------ Dataset section ------
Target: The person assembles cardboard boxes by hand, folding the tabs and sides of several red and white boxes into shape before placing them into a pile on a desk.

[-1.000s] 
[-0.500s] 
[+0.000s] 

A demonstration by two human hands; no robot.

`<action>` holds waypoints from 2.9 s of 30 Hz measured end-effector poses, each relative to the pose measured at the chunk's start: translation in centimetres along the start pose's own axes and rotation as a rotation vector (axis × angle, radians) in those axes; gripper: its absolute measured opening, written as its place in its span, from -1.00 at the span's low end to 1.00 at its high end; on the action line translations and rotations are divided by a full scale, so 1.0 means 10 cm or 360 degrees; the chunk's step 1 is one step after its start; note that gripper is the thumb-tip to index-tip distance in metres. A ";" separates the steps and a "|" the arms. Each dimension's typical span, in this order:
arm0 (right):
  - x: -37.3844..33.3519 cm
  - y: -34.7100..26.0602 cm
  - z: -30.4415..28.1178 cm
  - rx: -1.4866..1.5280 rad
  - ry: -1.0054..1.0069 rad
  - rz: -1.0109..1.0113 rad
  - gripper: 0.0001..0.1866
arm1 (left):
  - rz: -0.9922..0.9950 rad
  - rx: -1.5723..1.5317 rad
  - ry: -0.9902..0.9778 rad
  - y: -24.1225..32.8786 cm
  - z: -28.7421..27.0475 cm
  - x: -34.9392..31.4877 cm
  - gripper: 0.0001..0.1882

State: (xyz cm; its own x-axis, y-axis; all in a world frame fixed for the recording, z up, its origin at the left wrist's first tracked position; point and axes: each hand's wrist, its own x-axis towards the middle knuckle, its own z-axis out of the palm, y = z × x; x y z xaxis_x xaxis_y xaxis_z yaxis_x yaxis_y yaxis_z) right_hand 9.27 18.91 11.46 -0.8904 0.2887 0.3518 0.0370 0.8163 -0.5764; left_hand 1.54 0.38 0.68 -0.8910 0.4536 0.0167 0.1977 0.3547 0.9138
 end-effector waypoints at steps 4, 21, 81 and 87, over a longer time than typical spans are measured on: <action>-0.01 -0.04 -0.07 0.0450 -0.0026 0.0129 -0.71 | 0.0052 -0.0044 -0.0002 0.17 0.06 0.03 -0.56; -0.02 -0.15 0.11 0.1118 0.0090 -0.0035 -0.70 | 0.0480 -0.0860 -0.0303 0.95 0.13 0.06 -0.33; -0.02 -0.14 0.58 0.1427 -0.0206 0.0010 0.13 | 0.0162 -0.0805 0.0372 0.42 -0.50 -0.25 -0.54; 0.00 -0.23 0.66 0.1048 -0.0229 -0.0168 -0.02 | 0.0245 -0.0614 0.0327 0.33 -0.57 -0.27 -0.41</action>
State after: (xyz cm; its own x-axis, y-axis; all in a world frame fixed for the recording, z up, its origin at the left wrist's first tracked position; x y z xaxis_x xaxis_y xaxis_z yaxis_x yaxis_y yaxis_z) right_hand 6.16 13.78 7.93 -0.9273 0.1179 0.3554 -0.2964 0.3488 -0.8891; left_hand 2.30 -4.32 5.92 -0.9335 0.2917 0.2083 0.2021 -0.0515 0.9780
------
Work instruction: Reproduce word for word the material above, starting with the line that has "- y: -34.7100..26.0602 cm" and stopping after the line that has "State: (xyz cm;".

Task result:
  - y: -34.7100..26.0602 cm
  - z: -30.4415..28.1178 cm
  - rx: -1.4866..1.5280 rad
  - ry: -1.0054..1.0069 rad
  - rz: -1.0109..1.0113 rad
  - gripper: 0.0001..0.1866
arm1 (left):
  - rz: -0.9922..0.9950 rad
  - rx: -1.5723..1.5317 rad
  - ry: -0.9902..0.9778 rad
  - y: -24.1225..32.8786 cm
  - z: -28.7421..27.0475 cm
  - x: -34.9392..31.4877 cm
  - gripper: 0.0001..0.1882

State: (xyz cm; its own x-axis, y-axis; all in a world frame fixed for the recording, z up, its origin at the left wrist's first tracked position; point and axes: each hand's wrist, its own x-axis towards the middle knuckle, its own z-axis out of the palm, y = z × x; x y z xaxis_x xaxis_y xaxis_z yaxis_x yaxis_y yaxis_z) right_hand 9.27 18.91 11.46 -0.8904 0.2887 0.3518 0.0370 0.8163 -0.5764; left_hand 1.54 0.38 0.68 -0.8910 0.4536 0.0167 0.1977 0.3547 0.9138

The output requires nothing else.